=== Exercise requirements ===
This exercise calls for the line with "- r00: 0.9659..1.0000", the line with "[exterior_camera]", and all lines between them in the material below, output exactly and with no other lines.
Segment Start: Available data
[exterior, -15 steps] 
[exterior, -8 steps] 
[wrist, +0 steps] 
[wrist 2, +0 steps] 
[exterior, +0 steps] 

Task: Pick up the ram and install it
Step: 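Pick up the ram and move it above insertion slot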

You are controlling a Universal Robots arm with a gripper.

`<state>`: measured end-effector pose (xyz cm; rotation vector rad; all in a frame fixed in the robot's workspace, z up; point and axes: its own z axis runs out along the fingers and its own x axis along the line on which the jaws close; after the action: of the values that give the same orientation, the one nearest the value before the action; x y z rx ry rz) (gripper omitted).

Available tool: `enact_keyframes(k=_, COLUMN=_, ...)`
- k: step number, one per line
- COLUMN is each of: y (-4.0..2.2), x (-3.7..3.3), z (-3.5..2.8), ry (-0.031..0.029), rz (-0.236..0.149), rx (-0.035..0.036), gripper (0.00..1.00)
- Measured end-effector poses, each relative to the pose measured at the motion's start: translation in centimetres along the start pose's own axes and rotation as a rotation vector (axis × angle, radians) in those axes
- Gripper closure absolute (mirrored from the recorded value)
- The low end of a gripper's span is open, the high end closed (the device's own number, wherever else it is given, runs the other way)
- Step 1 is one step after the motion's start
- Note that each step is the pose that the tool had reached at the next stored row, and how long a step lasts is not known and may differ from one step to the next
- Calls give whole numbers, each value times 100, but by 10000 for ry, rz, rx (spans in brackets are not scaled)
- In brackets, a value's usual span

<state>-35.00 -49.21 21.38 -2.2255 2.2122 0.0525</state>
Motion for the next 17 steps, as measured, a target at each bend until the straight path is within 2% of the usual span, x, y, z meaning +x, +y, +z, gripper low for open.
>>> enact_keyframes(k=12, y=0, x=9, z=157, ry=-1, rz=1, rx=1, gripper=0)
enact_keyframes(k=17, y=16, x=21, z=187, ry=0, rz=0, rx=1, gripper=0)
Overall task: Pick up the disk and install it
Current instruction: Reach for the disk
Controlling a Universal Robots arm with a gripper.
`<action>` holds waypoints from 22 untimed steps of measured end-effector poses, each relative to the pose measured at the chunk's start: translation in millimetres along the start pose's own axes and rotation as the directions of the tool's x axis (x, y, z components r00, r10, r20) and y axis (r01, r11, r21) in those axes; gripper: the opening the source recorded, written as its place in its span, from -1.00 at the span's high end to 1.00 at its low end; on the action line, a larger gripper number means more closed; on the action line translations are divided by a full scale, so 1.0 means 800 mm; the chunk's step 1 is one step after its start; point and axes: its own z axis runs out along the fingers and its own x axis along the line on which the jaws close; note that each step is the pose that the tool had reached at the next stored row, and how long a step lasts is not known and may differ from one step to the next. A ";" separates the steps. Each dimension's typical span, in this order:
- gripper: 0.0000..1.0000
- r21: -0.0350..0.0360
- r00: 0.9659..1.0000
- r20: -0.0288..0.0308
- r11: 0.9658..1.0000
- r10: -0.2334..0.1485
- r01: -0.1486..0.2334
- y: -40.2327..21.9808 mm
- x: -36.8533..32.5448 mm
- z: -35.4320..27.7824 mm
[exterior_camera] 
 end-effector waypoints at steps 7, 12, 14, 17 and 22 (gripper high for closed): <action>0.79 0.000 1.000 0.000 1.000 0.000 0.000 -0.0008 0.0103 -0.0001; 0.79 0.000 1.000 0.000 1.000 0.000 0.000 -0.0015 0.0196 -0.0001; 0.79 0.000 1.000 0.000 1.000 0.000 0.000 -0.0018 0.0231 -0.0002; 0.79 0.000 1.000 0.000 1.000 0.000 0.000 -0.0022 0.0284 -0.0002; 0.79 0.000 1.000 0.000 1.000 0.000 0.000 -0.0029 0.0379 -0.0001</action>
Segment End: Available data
=== Exercise solution ===
- r00: 0.9659..1.0000
- r20: -0.0288..0.0308
- r11: 0.9658..1.0000
- r10: -0.2334..0.1485
- r01: -0.1486..0.2334
- y: -40.2327..21.9808 mm
- x: -36.8533..32.5448 mm
- z: -35.4320..27.7824 mm
[exterior_camera] 

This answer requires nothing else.